_Brief_: The material must be repeated exactly, with every line intact.

┌────────

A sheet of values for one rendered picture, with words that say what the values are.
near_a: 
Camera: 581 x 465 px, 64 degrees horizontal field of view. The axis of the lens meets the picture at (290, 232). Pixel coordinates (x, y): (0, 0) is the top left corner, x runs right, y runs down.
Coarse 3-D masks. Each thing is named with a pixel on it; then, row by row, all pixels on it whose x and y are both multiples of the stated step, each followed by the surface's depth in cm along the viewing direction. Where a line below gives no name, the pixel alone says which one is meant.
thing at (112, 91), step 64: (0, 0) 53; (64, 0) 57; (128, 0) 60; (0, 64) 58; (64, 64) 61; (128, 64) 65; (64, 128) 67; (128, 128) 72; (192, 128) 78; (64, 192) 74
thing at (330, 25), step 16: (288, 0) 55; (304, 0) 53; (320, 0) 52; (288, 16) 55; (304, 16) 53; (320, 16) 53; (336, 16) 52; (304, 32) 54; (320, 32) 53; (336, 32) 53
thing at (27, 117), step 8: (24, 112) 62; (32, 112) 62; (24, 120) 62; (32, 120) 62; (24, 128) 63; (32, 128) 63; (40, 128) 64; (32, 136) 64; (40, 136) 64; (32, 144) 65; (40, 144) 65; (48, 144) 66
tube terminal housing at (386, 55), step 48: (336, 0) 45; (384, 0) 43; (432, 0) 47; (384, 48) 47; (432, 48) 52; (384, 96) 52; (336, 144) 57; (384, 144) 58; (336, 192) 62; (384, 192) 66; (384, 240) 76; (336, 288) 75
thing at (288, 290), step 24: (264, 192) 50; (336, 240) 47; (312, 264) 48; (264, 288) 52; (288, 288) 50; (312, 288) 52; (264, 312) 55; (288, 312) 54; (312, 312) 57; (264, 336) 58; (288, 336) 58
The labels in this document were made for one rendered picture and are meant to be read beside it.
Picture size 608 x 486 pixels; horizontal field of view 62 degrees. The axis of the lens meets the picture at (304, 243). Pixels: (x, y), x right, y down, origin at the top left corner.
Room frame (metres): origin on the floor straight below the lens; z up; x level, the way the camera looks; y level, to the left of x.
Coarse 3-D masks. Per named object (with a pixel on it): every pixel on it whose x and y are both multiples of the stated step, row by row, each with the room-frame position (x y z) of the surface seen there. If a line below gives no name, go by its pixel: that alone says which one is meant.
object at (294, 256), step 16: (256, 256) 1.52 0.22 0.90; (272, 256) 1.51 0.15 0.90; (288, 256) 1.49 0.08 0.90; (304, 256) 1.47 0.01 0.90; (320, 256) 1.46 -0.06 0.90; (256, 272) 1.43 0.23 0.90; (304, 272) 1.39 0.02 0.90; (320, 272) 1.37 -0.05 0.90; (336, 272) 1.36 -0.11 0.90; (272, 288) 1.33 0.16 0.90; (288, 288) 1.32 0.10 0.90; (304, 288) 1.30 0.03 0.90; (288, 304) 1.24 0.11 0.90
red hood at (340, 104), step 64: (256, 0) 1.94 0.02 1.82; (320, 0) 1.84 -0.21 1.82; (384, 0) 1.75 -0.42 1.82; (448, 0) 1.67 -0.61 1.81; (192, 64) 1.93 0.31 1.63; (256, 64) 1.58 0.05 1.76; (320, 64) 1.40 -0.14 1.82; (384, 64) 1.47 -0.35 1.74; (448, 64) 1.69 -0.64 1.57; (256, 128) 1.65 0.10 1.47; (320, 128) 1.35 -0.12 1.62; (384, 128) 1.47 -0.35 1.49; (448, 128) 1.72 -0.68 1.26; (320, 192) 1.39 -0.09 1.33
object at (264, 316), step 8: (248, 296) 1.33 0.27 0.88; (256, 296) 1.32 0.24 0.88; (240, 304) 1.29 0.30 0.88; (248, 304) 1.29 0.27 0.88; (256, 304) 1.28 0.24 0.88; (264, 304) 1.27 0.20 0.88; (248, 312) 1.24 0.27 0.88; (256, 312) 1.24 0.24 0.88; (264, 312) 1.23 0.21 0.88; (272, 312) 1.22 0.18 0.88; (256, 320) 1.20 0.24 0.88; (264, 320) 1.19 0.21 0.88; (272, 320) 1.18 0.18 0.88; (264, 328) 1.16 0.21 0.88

└────────

_Task output_:
A sheet of values for one rendered picture, with words that say what the values are.
near_a: 
Camera: 581 x 465 px, 64 degrees horizontal field of view. The axis of the lens meets the picture at (290, 232). Pixel coordinates (x, y): (0, 0) is the top left corner, x runs right, y runs down.
Coarse 3-D masks. Each thing is named with a pixel on it; then, row by row, all pixels on it whose x and y are both multiples of the stated step, each followed by the surface's depth in cm along the viewing direction. Where a line below gives no name, the pixel alone says which one is meant.
thing at (112, 91), step 64: (0, 0) 53; (64, 0) 57; (128, 0) 60; (0, 64) 58; (64, 64) 61; (128, 64) 65; (64, 128) 67; (128, 128) 72; (192, 128) 78; (64, 192) 74
thing at (330, 25), step 16: (288, 0) 55; (304, 0) 53; (320, 0) 52; (288, 16) 55; (304, 16) 53; (320, 16) 53; (336, 16) 52; (304, 32) 54; (320, 32) 53; (336, 32) 53
thing at (27, 117), step 8: (24, 112) 62; (32, 112) 62; (24, 120) 62; (32, 120) 62; (24, 128) 63; (32, 128) 63; (40, 128) 64; (32, 136) 64; (40, 136) 64; (32, 144) 65; (40, 144) 65; (48, 144) 66
tube terminal housing at (386, 55), step 48: (336, 0) 45; (384, 0) 43; (432, 0) 47; (384, 48) 47; (432, 48) 52; (384, 96) 52; (336, 144) 57; (384, 144) 58; (336, 192) 62; (384, 192) 66; (384, 240) 76; (336, 288) 75
thing at (288, 290), step 24: (264, 192) 50; (336, 240) 47; (312, 264) 48; (264, 288) 52; (288, 288) 50; (312, 288) 52; (264, 312) 55; (288, 312) 54; (312, 312) 57; (264, 336) 58; (288, 336) 58
The labels in this document were made for one rendered picture and are meant to be read beside it.
Picture size 608 x 486 pixels; horizontal field of view 62 degrees. The axis of the lens meets the picture at (304, 243). Pixels: (x, y), x right, y down, origin at the top left corner.
Room frame (metres): origin on the floor straight below the lens; z up; x level, the way the camera looks; y level, to the left of x.
Coarse 3-D masks. Per named object (with a pixel on it): every pixel on it whose x and y are both multiples of the stated step, row by row, each with the room-frame position (x y z) of the surface seen there. If a line below gives no name, go by its pixel: that alone says which one is meant.
object at (294, 256), step 16: (256, 256) 1.52 0.22 0.90; (272, 256) 1.51 0.15 0.90; (288, 256) 1.49 0.08 0.90; (304, 256) 1.47 0.01 0.90; (320, 256) 1.46 -0.06 0.90; (256, 272) 1.43 0.23 0.90; (304, 272) 1.39 0.02 0.90; (320, 272) 1.37 -0.05 0.90; (336, 272) 1.36 -0.11 0.90; (272, 288) 1.33 0.16 0.90; (288, 288) 1.32 0.10 0.90; (304, 288) 1.30 0.03 0.90; (288, 304) 1.24 0.11 0.90
red hood at (340, 104), step 64: (256, 0) 1.94 0.02 1.82; (320, 0) 1.84 -0.21 1.82; (384, 0) 1.75 -0.42 1.82; (448, 0) 1.67 -0.61 1.81; (192, 64) 1.93 0.31 1.63; (256, 64) 1.58 0.05 1.76; (320, 64) 1.40 -0.14 1.82; (384, 64) 1.47 -0.35 1.74; (448, 64) 1.69 -0.64 1.57; (256, 128) 1.65 0.10 1.47; (320, 128) 1.35 -0.12 1.62; (384, 128) 1.47 -0.35 1.49; (448, 128) 1.72 -0.68 1.26; (320, 192) 1.39 -0.09 1.33
object at (264, 316), step 8: (248, 296) 1.33 0.27 0.88; (256, 296) 1.32 0.24 0.88; (240, 304) 1.29 0.30 0.88; (248, 304) 1.29 0.27 0.88; (256, 304) 1.28 0.24 0.88; (264, 304) 1.27 0.20 0.88; (248, 312) 1.24 0.27 0.88; (256, 312) 1.24 0.24 0.88; (264, 312) 1.23 0.21 0.88; (272, 312) 1.22 0.18 0.88; (256, 320) 1.20 0.24 0.88; (264, 320) 1.19 0.21 0.88; (272, 320) 1.18 0.18 0.88; (264, 328) 1.16 0.21 0.88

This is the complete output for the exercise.